September 4, 2010

An oldie but goodie: "What Ever Happened to It’s A Wonderful Life?"

What Ever Happened to It’s A Wonderful Life? by Kent Hickman, finance professor at Gonzaga University.

"In It’s A Wonderful Life, Jimmy Stewart runs the family savings and loan business. His financial institution made money the old fashioned way by paying depositors interest and lending the money out at a higher rate. For example, by paying 3% on deposits and making home loans at 7% Jimmy could make about 4% on deposited funds. In this simplified example, over the life of a 20 year home mortgage, he would expect to earn about $4,000 a year on $100,000 worth of deposits. The bank also earned $1,000 in fees when the he first made the loan. Because his bank knew that it might need to hold on to the home mortgage for twenty years, Jimmy would only lend the funds to folks who had a job and weren’t already deeply in debt. Even then, he would only loan up to 80% of the value of the home just in case the house had to be sold in order to repay the mortgage. It was called prudent lending and although it wasn’t terribly profitable, it was safe.

Now let’s introduce something new called financial innovation. Modern-day Jimmys found that they could sell the $100,000 home loan to a third party. This enabled the same $100,000 deposit to be lent again, then sold again, on and on, each time earning $1,000 in loan fees. Now, rather than earning $4,000 or $5,000 in a year using that $100,000 deposit, the modern-day Jimmy could earn $12,000 by making one loan a month and just re-selling each loan and collecting the fee. Soon the business was very profitable, far beyond what Jimmy or Frank Kapra could have dreamed of.

It is easy to see that the way to make even bigger profits is to make as many loans as possible, perhaps one a day using that same single deposit. Where can Jimmy find enough homebuyers who qualify using his prudent lending standards? The answer is that he is no longer concerned with those standards because his bank is not going to hold on to the loan. The safety of the loan is not Jimmy’s concern; it is the problem of the investor who buys the loan from him. And the modern-day Jimmy also found a way of alleviating the fears of those investors about the quality of the loan by using credit default swaps. These are insurance policies on the loans. Jimmy can buy these policies in the unregulated derivatives market. With these, Jimmy can be assured that investors will buy all those loans he is making because they know the loans are guaranteed by the swaps.
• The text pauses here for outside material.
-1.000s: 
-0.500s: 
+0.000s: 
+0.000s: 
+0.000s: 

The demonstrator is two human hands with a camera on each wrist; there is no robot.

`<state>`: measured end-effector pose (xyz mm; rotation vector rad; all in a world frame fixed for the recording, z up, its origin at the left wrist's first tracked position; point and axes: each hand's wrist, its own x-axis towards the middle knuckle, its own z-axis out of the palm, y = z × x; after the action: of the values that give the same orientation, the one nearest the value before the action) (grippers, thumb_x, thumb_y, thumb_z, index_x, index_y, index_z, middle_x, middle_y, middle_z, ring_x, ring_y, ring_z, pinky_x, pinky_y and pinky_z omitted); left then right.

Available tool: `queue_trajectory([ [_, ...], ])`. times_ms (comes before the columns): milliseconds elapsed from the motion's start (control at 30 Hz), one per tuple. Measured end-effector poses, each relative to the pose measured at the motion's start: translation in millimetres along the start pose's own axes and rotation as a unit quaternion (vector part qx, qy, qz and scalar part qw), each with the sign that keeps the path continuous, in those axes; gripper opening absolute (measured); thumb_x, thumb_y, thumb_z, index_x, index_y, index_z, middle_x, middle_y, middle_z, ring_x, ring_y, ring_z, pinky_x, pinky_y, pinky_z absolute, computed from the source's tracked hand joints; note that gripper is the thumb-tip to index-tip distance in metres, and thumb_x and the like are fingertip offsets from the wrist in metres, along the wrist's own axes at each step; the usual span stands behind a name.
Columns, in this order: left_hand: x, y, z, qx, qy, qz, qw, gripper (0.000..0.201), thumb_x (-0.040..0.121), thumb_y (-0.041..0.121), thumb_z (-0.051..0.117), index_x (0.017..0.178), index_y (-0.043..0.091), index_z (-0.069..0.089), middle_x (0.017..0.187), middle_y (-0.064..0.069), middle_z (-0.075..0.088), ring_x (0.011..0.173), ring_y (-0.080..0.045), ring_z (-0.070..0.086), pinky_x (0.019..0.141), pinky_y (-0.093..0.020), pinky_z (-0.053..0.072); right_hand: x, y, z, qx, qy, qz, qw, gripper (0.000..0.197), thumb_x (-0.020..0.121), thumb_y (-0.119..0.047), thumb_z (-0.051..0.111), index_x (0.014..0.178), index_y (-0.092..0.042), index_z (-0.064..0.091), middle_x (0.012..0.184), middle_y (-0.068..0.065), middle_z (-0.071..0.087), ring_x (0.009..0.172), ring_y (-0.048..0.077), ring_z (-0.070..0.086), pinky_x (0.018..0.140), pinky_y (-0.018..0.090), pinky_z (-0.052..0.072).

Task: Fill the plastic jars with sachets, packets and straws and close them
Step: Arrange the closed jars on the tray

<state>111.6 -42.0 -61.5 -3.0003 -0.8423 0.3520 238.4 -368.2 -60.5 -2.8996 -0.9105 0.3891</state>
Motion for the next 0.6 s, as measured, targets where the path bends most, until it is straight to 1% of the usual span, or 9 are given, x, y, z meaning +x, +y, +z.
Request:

Jimmy has created a money machine. He can make loans to almost anyone and sell these loans because of the credit default swaps. His bank is so busy that it actually hires extra people and opens offices all over the country to make as many loans as possible. His employees are paid based on the volume of loans they make. So, naturally, some of his lenders are even forgetting to ask their loan applicants if they have a job.

No one has any worries. The bank is so profitable that every year Jimmy is paid a huge bonus. Jimmy’s employees are making a lot of money, too. There is a lot of demand for houses because anyone can now afford a house, so house prices skyrocket. Because house prices are going up and up and up, Jimmy will loan homebuyers 100% of the purchase price of their houses. There is no reason to worry because in a month or two the house will be worth a lot more than it is now. Investors are making a good return with the mortgages that they bought from Jimmy and they can sleep soundly at night because these mortgages are insured with credit default swaps.

Someone asked Jimmy if he was sure that those credit default swaps were really a safe guarantee, “…you know, just in case?” Jimmy responded, “Don’t worry, I bought those from one of the biggest and most famous investment institutions in the country.” Jimmy went on to say that the financial institution that was behind the insurance had assets worth hundreds of billions dollars.

Then something bad happened: Oil prices went up and interest rates went up and people could not afford the higher payments on those home loans that had adjustable rates. Homeowners started to sell the houses that they could no longer afford and house prices fell. Now that those homeowners weren’t able to make their interest payments, the investors who had bought Jimmy’s loans tried to collect on the credit default swaps from the famous financial institution. The trouble was that those hundreds of billions of dollars of assets that the famous financial institution had backing up their guarantees were also home loans that someone just like Jimmy had made…

So, that is what happened, more or less, in the epilogue to It’s A Wonderful Life By the way, like the original movie, everyone gets to chip in and bail out the bank, but in this case our Jimmy is not weeping by the Christmas tree. He’s been fired and has left town. We are left to do the weeping while Jimmy is sipping 20-year-old Scotch at his estate in Westchester County."